=== Collected data entries ===
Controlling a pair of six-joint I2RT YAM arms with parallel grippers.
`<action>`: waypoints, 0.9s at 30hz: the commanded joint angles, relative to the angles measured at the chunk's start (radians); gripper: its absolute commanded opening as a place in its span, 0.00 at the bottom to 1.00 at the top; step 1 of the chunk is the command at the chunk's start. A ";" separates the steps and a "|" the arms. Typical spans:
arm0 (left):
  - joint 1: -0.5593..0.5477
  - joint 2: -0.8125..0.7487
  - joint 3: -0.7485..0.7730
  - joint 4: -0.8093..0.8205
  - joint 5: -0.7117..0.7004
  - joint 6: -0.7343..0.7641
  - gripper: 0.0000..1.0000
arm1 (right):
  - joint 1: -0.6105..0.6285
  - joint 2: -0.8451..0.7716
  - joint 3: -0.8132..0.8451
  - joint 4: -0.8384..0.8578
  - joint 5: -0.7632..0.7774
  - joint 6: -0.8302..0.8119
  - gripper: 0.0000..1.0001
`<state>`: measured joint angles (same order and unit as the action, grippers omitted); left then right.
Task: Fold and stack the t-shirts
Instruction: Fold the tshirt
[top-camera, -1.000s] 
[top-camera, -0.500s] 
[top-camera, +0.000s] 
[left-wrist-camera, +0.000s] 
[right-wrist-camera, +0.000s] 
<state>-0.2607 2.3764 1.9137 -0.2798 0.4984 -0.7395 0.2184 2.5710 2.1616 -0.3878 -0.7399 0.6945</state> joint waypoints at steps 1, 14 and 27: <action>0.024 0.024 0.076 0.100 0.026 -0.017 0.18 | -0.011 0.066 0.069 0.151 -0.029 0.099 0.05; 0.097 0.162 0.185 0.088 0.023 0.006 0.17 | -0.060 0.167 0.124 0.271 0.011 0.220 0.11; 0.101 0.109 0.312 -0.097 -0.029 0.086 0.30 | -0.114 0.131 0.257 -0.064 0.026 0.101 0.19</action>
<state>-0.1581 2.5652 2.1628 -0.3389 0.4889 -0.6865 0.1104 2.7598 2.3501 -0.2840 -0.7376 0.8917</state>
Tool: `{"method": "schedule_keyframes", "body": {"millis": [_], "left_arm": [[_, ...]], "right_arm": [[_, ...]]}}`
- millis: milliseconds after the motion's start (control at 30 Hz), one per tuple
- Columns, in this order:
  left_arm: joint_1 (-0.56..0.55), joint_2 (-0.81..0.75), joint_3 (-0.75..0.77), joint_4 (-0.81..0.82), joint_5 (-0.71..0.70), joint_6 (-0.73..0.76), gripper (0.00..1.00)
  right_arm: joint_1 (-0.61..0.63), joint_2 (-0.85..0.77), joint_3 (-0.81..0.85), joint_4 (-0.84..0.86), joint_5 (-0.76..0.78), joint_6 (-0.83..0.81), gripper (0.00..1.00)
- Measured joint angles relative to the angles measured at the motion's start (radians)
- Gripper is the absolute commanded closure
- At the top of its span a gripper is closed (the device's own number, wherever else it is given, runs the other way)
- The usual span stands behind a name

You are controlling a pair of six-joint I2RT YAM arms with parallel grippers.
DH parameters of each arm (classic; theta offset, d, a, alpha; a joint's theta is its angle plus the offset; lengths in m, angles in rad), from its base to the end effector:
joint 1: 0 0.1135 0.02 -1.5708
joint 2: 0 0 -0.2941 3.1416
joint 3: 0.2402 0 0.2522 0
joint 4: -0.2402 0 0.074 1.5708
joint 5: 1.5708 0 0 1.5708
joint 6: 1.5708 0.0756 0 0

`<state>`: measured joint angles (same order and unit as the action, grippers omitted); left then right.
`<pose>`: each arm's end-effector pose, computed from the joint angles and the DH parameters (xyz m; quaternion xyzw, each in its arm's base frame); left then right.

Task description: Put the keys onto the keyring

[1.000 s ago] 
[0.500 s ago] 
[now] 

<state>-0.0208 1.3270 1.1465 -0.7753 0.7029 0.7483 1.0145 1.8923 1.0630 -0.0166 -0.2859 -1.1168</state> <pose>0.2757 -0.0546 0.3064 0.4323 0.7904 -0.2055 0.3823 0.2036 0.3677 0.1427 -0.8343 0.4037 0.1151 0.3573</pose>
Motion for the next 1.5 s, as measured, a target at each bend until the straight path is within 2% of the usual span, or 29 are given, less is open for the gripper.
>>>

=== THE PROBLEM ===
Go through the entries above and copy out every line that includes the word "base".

=== EXERCISE OUTPUT ===
DH parameters of each arm (classic; theta offset, d, a, alpha; a joint's theta is its angle plus the offset; lengths in m, angles in rad), from its base to the end effector:
`<pose>`: each arm's end-effector pose, computed from the joint angles and the DH parameters (xyz m; quaternion xyzw, each in its arm's base frame); left then right.

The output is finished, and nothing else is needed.